Travel. Travel is a generally fun, and pretty much inevitable part of this job. My first bout of intensive travel came when I was interviewing for academic jobs. This was by far the most difficult time of travel, as I was gone anywhere from 2-4 days each week for almost three months straight. Moreover, Evan was about 18 months old, which was old enough to realize that I was gone, but not old enough to realize that I was coming back. The past two years have seen this cycle repeated, as I’ve frequently traveled for my “tenure tour” during Owen’s toddler years. I did want to highlight, though, that while travel right now has the downside of taking me away from my family, there will come a time when my kids will be old enough to join me for some of these trips. I see this as a tremendous benefit to the job, as it will not only provide extra time together as a family, but my kids will grow up getting to see a large number of fun and exciting places around the world.
Rejection. Along with travel, this is an inevitable part of working in academia. As an academic principle investigator, I regularly send out manuscripts and grant applications, which reviewed by other scientists and judged based on factors including novelty, innovation, significance, and impact.
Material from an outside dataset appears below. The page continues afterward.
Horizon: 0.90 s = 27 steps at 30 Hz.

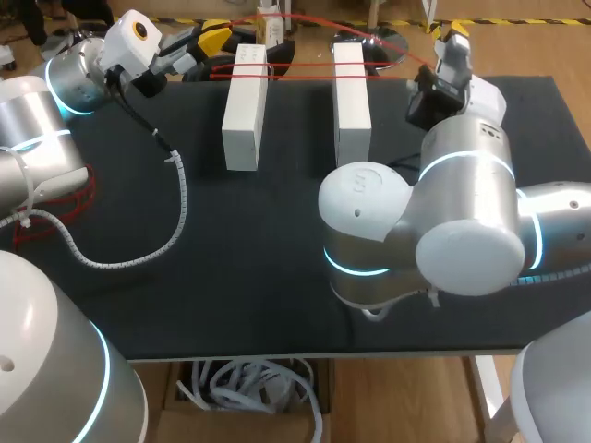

Especially in these financially lean times, only a small fraction of grant applications are ultimately successful, and the inherent subjectivity of the review process can make the sting of rejection all the more great. One of my greatest disappointments with grant writing came during the fall of my third year at Utah. I had spent a month putting together my first grant application to the National Institutes of Health. My lab had some very exciting preliminary data, and what I felt were creative and important experiments planned. I had very high hopes for the application, and thus was taken by surprise when it received only mildly enthusiastic reviews and was not funded. Upon receiving this news, I felt a crushing sense of disappointment and frustration. I came home that evening and told my family the bad news. My husband, who is also a chemist and knows well the sting of the review process, said that he loved me no matter how successful I ultimately was in my academic career. And, I realized that my then 4-year-old, like most of the general population, didn’t even know what an NIH grant is, and couldn’t care less whether or not mine was funded. He just wanted to have fun and play games together like every other evening. Writing this story, I realize how overly dramatic I might seem – I sound as if the world was ending because one grant was not funded. But, it’s hard not to take things this personally – each grant application represents approximately a month of hard work, and even more, in research, your value is largely determined by your thoughts and ideas. So, a rejection of your research can feel very much like a personal attack. This story highlights what is by far my least favorite thing about my job. However, I saved it for last because it also highlights one of the best aspects of having both a family and an academic career. It is inevitable that I’m going to face both success and rejection along this career path, and while it is especially sweet to celebrate successes with my entire family, a hug and a smile from my kids can almost completely wipe away the devastation of having a grant or paper rejected.
It is with great excitement that I see the landscape for women in academia rapidly shifting, and I realize that I owe an immeasurable debt of gratitude to the women who were pioneers in the generation before be, frequently starting their careers as the only female faculty member in their department. While statistics show that women still make up a small minority of tenured faculty in Chemistry, many of the people I know starting as Assistant Professors in the last few years are women. For some women, a key barrier seems to still be the notion that having a family and pursuing an academic career are inherently incompatible. I hope that my story (and those of many other women) demonstrates that it is possible to successfully run a lab while raising children, I and encourage women who are pondering their career options to “just go for it” if an academic career is what they aspire to.